_Task goal_
Copy out every record exactly.

Collected data entries
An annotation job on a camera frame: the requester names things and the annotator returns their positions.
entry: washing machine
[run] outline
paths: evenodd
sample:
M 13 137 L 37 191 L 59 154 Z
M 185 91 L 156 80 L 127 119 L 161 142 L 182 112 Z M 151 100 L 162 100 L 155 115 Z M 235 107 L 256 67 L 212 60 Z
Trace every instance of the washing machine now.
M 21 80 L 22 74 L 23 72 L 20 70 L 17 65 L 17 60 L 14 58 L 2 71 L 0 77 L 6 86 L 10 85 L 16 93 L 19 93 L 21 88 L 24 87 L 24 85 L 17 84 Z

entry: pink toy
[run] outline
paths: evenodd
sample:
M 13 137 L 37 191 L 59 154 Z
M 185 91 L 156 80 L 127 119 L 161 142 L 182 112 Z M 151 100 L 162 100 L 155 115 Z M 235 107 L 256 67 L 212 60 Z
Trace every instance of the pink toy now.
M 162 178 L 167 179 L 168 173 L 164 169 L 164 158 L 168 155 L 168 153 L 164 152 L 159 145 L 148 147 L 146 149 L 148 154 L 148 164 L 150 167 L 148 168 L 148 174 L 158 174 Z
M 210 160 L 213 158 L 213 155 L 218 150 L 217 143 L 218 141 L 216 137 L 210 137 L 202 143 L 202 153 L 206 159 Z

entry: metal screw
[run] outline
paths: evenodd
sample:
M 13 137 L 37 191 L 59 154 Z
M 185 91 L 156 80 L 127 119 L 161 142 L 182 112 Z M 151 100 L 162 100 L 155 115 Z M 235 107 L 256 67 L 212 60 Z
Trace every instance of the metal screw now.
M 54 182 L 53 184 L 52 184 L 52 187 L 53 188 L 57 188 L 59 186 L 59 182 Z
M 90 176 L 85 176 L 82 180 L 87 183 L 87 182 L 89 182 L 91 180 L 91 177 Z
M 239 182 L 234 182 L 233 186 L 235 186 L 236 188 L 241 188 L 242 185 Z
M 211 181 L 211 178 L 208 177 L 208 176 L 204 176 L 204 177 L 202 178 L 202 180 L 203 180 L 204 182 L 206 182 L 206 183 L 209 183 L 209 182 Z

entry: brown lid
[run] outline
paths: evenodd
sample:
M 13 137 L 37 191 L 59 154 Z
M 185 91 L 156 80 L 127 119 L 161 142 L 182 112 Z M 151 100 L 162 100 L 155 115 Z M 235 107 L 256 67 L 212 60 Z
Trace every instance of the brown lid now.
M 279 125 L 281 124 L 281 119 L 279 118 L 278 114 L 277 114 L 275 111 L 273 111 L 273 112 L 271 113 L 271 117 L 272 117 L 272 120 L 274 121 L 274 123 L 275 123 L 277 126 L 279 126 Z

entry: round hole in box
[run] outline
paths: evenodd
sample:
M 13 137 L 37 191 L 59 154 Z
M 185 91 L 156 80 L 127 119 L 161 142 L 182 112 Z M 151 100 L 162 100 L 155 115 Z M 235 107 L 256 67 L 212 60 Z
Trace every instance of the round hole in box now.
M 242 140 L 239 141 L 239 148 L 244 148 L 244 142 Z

_Your solution_
An annotation job on a camera frame: the requester names things and the annotator returns their positions.
entry: washing machine
[run] outline
paths: evenodd
sample:
M 13 137 L 37 191 L 59 154 Z
M 185 91 L 156 80 L 127 119 L 161 142 L 182 112 Z M 151 100 L 162 100 L 155 115 Z M 235 107 L 256 67 L 212 60 Z
Trace every instance of the washing machine now.
M 21 80 L 22 74 L 23 72 L 20 70 L 17 65 L 17 60 L 14 58 L 2 71 L 0 77 L 6 86 L 10 85 L 16 93 L 19 93 L 21 88 L 24 87 L 24 85 L 17 84 Z

entry: pink toy
[run] outline
paths: evenodd
sample:
M 13 137 L 37 191 L 59 154 Z
M 185 91 L 156 80 L 127 119 L 161 142 L 182 112 Z M 151 100 L 162 100 L 155 115 Z M 235 107 L 256 67 L 212 60 Z
Trace every instance of the pink toy now.
M 162 178 L 167 179 L 168 173 L 164 169 L 164 158 L 168 155 L 168 153 L 164 152 L 159 145 L 148 147 L 146 149 L 148 154 L 148 164 L 150 167 L 148 168 L 148 174 L 158 174 Z
M 210 160 L 213 158 L 213 155 L 218 150 L 217 143 L 218 141 L 216 137 L 210 137 L 202 143 L 202 153 L 206 159 Z

entry: metal screw
[run] outline
paths: evenodd
sample:
M 13 137 L 37 191 L 59 154 Z
M 185 91 L 156 80 L 127 119 L 161 142 L 182 112 Z M 151 100 L 162 100 L 155 115 Z M 235 107 L 256 67 L 212 60 Z
Trace every instance of the metal screw now.
M 54 182 L 53 184 L 52 184 L 52 187 L 53 188 L 57 188 L 59 186 L 59 182 Z
M 90 176 L 85 176 L 82 180 L 87 183 L 87 182 L 89 182 L 91 180 L 91 177 Z
M 239 182 L 234 182 L 233 186 L 235 186 L 236 188 L 241 188 L 242 185 Z
M 211 181 L 211 178 L 208 177 L 208 176 L 204 176 L 204 177 L 202 178 L 202 180 L 203 180 L 204 182 L 206 182 L 206 183 L 209 183 L 209 182 Z

entry: brown lid
[run] outline
paths: evenodd
sample:
M 13 137 L 37 191 L 59 154 Z
M 185 91 L 156 80 L 127 119 L 161 142 L 182 112 Z M 151 100 L 162 100 L 155 115 Z M 235 107 L 256 67 L 212 60 Z
Trace every instance of the brown lid now.
M 279 125 L 281 124 L 281 119 L 279 118 L 278 114 L 277 114 L 275 111 L 273 111 L 273 112 L 271 113 L 271 117 L 272 117 L 272 120 L 274 121 L 274 123 L 275 123 L 277 126 L 279 126 Z

entry: round hole in box
[run] outline
paths: evenodd
sample:
M 13 137 L 37 191 L 59 154 Z
M 185 91 L 156 80 L 127 119 L 161 142 L 182 112 Z M 151 100 L 162 100 L 155 115 Z M 235 107 L 256 67 L 212 60 Z
Trace every instance of the round hole in box now.
M 242 140 L 239 141 L 239 148 L 244 148 L 244 142 Z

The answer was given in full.